→ **WORK ITEM**: Reproduce the data that follows precisely.

== SUPPLIED INFORMATION ==

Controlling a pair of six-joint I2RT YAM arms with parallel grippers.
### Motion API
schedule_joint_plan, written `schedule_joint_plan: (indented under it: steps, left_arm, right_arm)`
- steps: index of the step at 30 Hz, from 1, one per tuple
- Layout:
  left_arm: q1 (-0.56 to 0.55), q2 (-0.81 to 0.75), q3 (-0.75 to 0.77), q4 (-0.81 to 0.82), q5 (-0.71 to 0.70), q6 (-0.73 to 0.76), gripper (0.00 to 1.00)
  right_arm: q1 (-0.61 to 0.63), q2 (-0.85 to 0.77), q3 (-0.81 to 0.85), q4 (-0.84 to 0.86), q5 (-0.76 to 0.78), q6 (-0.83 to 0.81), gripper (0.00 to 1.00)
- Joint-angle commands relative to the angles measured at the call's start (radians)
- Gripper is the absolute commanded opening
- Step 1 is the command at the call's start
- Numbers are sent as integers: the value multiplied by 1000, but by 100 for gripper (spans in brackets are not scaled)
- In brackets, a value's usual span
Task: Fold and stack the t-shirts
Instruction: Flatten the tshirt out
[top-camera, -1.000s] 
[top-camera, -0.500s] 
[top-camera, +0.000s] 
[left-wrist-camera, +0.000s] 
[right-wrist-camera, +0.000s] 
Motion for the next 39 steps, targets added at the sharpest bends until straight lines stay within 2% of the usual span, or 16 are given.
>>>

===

→ **SOLUTION TO THIS PROBLEM**:
Controlling a pair of six-joint I2RT YAM arms with parallel grippers.
### Motion API
schedule_joint_plan, written `schedule_joint_plan: (indented under it: steps, left_arm, right_arm)`
- steps: index of the step at 30 Hz, from 1, one per tuple
- Layout:
  left_arm: q1 (-0.56 to 0.55), q2 (-0.81 to 0.75), q3 (-0.75 to 0.77), q4 (-0.81 to 0.82), q5 (-0.71 to 0.70), q6 (-0.73 to 0.76), gripper (0.00 to 1.00)
  right_arm: q1 (-0.61 to 0.63), q2 (-0.85 to 0.77), q3 (-0.81 to 0.85), q4 (-0.84 to 0.86), q5 (-0.76 to 0.78), q6 (-0.83 to 0.81), gripper (0.00 to 1.00)
- Joint-angle commands relative to the angles measured at the call's start (radians)
- Gripper is the absolute commanded opening
- Step 1 is the command at the call's start
- Numbers are sent as integers: the value multiplied by 1000, but by 100 for gripper (spans in brackets are not scaled)
- In brackets, a value's usual span
Task: Fold and stack the t-shirts
Instruction: Flatten the tshirt out
[top-camera, -1.000s] 
[top-camera, -0.500s] 
[top-camera, +0.000s] 
[left-wrist-camera, +0.000s] 
[right-wrist-camera, +0.000s] 
Motion for the next 39 steps, targets added at the sharpest bends until straight lines stay within 2% of the usual span, or 16 are given.
>>>

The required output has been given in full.